E’ noto inoltre che questi blooms si manifestano ovunque e negli ambienti più disparati, dai fiordi coperti di ghiaccio alle acque tropicali, tanto che la bibliografia è ricca di esempi.

bloom di A.aurita. Costiera Triestina 12/5/2011. Foto Ciriaco.

bloom di A.aurita. Costiera Triestina 12/5/2011. Foto Ciriaco.

Tra i fenomeni più appariscenti, ricordiamo quelli che sono stati osservati nel Mar Nero durante la seconda metà degli anni ‘80 e con particolare rilevanza nel 1988.
Quest’ultimo episodio si distinse dagli altri per l’ incredibile densità di meduse, esse arrivarono a 2kg/m^2 !
Un altro caso altrettanto eclatante interessò una centrale elettrica nella baia di Osaka (Giappone) quando la produzione dell’energia fu interrotta perché le meduse appartenenti alla specie A. aurita intasarono i condotti di raffreddamento dell’impianto.

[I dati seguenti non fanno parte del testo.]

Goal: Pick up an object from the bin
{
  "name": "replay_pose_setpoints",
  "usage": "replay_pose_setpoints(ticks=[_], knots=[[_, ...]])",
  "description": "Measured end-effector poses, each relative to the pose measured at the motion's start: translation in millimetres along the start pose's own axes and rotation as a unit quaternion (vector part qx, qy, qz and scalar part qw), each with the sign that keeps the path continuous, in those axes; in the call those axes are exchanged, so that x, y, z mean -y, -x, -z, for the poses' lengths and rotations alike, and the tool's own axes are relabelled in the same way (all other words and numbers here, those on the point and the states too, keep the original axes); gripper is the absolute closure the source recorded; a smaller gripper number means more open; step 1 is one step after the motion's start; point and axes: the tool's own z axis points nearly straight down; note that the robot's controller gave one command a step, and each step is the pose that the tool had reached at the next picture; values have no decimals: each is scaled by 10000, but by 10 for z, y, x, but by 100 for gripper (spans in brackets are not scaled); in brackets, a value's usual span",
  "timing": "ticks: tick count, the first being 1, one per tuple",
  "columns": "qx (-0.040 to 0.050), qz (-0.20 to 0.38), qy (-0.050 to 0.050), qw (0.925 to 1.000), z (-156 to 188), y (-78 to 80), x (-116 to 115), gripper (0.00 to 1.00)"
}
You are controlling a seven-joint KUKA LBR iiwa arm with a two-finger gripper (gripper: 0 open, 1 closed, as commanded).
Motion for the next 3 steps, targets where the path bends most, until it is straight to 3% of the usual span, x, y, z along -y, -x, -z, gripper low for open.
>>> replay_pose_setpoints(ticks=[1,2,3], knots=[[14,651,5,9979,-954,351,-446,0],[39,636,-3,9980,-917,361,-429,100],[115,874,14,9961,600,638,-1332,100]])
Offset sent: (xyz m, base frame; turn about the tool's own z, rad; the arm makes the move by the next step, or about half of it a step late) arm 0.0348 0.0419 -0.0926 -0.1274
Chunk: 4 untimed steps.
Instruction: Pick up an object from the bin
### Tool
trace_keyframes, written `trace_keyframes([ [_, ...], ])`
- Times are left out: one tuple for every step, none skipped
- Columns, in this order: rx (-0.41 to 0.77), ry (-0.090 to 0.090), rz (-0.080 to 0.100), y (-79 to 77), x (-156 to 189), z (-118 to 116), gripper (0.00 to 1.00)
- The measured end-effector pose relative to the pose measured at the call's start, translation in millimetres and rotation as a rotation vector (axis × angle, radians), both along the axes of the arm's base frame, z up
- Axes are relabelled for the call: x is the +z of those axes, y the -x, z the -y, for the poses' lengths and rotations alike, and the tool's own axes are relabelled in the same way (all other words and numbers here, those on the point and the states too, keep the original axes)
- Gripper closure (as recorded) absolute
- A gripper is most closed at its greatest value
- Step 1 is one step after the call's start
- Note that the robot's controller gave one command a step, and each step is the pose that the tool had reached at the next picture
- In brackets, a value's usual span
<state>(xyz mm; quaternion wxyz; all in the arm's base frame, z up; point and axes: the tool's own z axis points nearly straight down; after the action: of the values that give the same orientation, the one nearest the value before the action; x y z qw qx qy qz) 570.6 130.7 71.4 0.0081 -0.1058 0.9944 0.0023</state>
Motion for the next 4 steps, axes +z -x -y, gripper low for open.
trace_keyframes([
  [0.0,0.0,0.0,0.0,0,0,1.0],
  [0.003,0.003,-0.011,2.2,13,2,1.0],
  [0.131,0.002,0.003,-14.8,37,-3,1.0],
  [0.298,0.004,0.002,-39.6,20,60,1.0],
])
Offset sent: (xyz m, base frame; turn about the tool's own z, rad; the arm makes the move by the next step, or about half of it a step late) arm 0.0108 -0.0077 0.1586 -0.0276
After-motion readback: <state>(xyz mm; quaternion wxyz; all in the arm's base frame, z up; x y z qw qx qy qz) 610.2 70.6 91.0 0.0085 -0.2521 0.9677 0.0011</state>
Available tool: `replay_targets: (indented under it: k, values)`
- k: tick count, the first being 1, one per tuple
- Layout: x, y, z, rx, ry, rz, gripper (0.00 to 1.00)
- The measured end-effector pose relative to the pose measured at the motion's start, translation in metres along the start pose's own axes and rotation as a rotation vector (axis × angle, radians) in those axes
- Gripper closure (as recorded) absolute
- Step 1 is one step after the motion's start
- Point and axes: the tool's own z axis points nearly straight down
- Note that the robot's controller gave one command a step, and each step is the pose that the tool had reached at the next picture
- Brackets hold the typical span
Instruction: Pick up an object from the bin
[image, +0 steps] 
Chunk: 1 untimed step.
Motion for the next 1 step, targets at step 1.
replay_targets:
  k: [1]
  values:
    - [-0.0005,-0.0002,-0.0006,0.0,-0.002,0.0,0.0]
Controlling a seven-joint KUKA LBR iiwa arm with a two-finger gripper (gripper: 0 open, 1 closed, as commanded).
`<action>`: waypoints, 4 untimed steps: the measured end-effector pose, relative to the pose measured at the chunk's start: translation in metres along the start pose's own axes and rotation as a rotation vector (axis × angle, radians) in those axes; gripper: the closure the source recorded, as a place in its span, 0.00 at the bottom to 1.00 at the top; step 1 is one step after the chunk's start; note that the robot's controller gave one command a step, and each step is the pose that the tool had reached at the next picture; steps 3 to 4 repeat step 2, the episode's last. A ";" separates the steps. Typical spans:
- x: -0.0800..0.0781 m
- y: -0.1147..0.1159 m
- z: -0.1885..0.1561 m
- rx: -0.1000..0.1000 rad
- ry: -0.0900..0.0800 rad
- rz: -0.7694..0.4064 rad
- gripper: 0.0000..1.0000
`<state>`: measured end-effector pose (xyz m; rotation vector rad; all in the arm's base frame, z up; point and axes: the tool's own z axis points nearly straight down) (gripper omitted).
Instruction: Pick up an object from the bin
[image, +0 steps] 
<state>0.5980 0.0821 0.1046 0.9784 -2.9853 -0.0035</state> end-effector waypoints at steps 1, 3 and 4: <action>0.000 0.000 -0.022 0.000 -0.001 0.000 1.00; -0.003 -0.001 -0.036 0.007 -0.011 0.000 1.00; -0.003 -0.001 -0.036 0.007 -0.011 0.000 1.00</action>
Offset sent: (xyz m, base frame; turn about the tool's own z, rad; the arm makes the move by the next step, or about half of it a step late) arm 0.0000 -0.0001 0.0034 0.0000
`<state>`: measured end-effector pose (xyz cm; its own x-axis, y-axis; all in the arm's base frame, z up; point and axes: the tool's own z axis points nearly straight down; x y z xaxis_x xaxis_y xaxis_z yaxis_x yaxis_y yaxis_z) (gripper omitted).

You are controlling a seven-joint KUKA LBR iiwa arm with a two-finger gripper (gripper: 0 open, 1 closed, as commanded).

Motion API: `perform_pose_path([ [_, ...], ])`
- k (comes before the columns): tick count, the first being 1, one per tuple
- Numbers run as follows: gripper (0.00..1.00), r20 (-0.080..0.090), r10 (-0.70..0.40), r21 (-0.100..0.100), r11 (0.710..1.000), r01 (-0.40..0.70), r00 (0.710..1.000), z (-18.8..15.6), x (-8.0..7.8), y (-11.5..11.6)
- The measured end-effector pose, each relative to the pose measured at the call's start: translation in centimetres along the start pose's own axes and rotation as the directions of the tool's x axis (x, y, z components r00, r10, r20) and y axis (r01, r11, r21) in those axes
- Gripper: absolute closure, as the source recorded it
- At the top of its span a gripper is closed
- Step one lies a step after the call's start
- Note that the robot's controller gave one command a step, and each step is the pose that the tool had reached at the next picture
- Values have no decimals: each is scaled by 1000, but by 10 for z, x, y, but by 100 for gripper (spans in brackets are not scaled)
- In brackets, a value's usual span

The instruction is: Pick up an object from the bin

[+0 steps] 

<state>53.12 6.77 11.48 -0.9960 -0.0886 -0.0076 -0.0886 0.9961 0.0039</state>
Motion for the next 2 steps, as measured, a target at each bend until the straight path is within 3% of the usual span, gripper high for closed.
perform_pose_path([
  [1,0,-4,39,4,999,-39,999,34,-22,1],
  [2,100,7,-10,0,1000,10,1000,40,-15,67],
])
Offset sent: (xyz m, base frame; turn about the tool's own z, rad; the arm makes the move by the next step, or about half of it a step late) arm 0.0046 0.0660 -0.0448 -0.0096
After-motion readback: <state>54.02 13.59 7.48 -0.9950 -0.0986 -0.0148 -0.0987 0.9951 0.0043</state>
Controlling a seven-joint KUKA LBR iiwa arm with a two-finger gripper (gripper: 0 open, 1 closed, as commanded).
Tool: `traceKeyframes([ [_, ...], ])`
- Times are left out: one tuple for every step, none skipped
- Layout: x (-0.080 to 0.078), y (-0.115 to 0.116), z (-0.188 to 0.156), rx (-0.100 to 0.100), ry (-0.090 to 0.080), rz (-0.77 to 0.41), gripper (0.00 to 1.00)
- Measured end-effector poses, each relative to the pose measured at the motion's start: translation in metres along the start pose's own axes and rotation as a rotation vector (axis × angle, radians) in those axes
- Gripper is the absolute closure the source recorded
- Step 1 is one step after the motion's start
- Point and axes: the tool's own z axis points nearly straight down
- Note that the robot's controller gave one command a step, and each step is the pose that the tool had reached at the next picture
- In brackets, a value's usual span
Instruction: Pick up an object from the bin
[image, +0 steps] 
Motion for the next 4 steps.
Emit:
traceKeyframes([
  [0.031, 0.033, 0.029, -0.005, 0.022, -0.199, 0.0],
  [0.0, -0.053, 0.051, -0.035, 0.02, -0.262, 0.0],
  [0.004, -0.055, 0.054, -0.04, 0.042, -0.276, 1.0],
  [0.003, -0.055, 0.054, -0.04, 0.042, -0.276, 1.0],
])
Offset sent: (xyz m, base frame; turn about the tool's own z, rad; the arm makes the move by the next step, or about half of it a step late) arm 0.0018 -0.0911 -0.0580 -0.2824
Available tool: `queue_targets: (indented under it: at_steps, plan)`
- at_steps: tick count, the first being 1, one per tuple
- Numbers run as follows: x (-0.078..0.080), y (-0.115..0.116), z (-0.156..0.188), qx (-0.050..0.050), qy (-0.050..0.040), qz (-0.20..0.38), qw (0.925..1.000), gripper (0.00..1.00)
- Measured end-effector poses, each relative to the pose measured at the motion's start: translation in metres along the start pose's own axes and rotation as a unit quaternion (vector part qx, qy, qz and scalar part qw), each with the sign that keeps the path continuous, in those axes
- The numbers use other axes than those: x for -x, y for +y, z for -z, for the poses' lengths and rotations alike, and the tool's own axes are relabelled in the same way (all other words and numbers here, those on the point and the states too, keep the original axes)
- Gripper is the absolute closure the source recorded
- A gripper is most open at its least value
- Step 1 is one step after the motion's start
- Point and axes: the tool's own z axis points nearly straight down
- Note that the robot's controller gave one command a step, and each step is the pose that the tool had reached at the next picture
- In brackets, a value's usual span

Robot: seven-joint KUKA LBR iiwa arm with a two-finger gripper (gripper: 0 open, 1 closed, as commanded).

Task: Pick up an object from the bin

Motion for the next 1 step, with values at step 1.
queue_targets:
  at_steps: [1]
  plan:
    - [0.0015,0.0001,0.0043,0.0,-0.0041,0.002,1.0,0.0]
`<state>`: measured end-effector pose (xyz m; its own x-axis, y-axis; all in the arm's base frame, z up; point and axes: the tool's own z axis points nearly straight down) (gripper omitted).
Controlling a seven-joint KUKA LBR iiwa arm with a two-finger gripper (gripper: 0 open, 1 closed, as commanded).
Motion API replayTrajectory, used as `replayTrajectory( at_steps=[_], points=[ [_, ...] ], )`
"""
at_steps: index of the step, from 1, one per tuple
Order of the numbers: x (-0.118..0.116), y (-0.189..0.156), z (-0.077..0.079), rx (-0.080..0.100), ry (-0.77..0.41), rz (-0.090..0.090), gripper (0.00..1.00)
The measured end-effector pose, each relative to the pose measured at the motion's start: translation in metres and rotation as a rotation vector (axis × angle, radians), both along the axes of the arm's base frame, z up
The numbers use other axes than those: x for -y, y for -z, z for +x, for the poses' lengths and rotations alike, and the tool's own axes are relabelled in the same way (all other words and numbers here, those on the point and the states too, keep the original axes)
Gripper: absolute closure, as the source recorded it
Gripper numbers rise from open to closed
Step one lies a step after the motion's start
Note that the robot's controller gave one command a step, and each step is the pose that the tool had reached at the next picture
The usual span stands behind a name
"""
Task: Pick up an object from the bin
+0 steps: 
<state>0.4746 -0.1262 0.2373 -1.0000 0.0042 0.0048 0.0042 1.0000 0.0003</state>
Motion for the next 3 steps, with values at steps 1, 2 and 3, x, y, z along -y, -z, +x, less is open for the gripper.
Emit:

Sulle cause scatenati i blooms si è studiato parecchio e ad oggi sono ritenute buone almeno alcune spiegazioni:

- La pesca può contribuire ai blooms con il prelievo dei predatori o dei competitori delle meduse e causare una modificazione dei rapporti trofici all’interno del sistema.
Il già citato esempio del Mar Nero dimostrò come ad una riduzione dello sgombro (pesce pelagico) corrispose una proliferazione di meduse e ctenofori, infatti tutti questi organismi condividono la stessa dieta.
Situazioni analoghe sono state osservate, sempre a partire dagli anni ‘80, anche in Giappone (Seto Island).
- L’introduzione di specie aliene che modificano i rapporti ecologici del sistema come il caso dell’invasione di Mnemiopsis leidyi, uno ctenoforo introdotto accidentalmente nel Mar Nero o quella di Rhopilema nomadica nel Mediterraneo orientale.
- Un’alta concentrazione dei nutrienti può esercitare un’ influenza positiva su polipi e meduse, aumentando la quantità di cibo disponibile per questi organismi planctonofagi.
- L’acquacoltura può favorire il fissaggio dei polipi di medusa; infatti è stato osservato che i polipi di A. aurita attecchiscono assai bene ai galleggianti ed alle strutture di ormeggio degli impianti.
Lo stesso può dirsi per altre strutture artificiali quali moli, strutture portuali e le barriere artificiali.
- L’aumento della temperatura induce una maggiore produzione di larve da parte dei polipi bentonici.
- Alcuni Autori hanno cercato anche delle corrispondenze tra l’aumento delle meduse e i cambiamenti climatici nel nord Atlantico e sebbene i dati non spighino come la variazione climatica possa incidere sulla crescita delle popolazioni di meduse, alcuni modelli matematici hanno trovato una correlazione indiretta tra l’abbondanza delle meduse e le oscillazioni climatiche.
- Alcune fioriture improvvise sono determinate dalle caratteristiche intrinseche del ciclo biologico di alcune specie, per esempio il numero di polipi, la loro capacità di proliferazione, la loro velocità di strobilazione, la quantità di efire nonché il loro tasso di sopravvivenza fino allo stadio adulto.

polipi di A. aurita. Foto Tirelli (OGS-BIO).

polipi di A. aurita. Foto Tirelli (OGS-BIO).

Comunque sia, le meduse presentano dei cicli annuali imprevedibili in cui si alternano, a dei picchi di abbondanza, dei periodi con presenze ridotte fino a pochi individui.
Questa alternanza ciclica sembra condizionata da una fase di arresto spontaneo dello sviluppo nello  stadio bentonico  (l’organismo è inattivo) ed una successiva ripresa.
Questa particolare capacità di arrestare lo sviluppo è stata ben documentata da osservazioni condotte sugli idrozoi.

Per quanto riguarda l’Adriatico, sembra che l’ipotesi più attendibile sia legata alla riduzione degli ortofosfati, riduzione che ha modificato l’apporto complessivo dei nutrienti e quindi la produzione primaria a carico del fitoplancton con un’inevitabile conseguenza sulle reti trofiche del sistema pelagico.
Tuttavia anche le condizioni eutrofiche possono facilitare i blooms di meduse mettendo a loro disposizione una maggiore quantità di prede: infatti una buona disponibilità di nutrienti favorisce lo sviluppo di cellule vegetali che possono essere brucate da organismi erbivori zooplantonici (copepodi, naupli, etc.) che a loro volta diventano prede delle meduse.